### Stored dataset items
■ ■ ■ ■

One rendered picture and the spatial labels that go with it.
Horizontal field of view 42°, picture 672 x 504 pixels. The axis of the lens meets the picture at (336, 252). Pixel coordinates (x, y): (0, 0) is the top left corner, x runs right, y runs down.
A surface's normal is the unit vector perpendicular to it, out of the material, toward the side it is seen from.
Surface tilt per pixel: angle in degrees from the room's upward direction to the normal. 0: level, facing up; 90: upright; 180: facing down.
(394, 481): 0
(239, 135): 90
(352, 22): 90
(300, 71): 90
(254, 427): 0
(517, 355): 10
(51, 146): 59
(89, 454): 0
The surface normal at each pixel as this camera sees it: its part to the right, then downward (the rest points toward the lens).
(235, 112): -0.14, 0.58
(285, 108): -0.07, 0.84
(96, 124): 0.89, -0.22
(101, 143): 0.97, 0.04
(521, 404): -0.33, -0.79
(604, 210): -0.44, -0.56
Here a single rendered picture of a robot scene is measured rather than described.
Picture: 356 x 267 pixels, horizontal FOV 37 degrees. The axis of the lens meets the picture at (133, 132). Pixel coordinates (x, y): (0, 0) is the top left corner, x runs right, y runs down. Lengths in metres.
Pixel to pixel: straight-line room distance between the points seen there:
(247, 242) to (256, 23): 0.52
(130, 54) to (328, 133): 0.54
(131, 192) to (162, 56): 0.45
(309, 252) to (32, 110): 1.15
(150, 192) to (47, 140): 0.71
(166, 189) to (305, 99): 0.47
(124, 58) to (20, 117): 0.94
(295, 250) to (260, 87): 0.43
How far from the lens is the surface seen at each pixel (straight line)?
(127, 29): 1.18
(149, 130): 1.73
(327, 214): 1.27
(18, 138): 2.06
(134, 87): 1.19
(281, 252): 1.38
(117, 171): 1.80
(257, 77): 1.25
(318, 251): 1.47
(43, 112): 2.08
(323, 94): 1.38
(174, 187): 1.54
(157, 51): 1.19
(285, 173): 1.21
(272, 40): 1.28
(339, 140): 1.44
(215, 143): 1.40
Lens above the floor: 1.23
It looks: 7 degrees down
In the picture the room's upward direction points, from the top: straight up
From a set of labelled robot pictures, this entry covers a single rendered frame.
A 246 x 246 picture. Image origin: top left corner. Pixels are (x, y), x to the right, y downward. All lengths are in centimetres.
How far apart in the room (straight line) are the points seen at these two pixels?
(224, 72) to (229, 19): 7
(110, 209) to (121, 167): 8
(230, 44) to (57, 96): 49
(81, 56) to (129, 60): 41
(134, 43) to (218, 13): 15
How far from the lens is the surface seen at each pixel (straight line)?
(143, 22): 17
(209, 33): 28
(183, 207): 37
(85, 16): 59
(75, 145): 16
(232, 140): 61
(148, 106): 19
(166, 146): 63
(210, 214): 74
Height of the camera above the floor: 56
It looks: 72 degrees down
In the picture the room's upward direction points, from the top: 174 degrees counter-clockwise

■ ■ ■ ■

### DIRECTIONS FOR THIS TASK
Print, please, the lines above from the very first through the one that holds "Here a single", both included, word for word and with nothing else.

### EXERCISE OUTPUT
One rendered picture and the spatial labels that go with it.
Horizontal field of view 42°, picture 672 x 504 pixels. The axis of the lens meets the picture at (336, 252). Pixel coordinates (x, y): (0, 0) is the top left corner, x runs right, y runs down.
A surface's normal is the unit vector perpendicular to it, out of the material, toward the side it is seen from.
Surface tilt per pixel: angle in degrees from the room's upward direction to the normal. 0: level, facing up; 90: upright; 180: facing down.
(394, 481): 0
(239, 135): 90
(352, 22): 90
(300, 71): 90
(254, 427): 0
(517, 355): 10
(51, 146): 59
(89, 454): 0
The surface normal at each pixel as this camera sees it: its part to the right, then downward (the rest points toward the lens).
(235, 112): -0.14, 0.58
(285, 108): -0.07, 0.84
(96, 124): 0.89, -0.22
(101, 143): 0.97, 0.04
(521, 404): -0.33, -0.79
(604, 210): -0.44, -0.56
Here a single rendered picture of a robot scene is measured rather than described.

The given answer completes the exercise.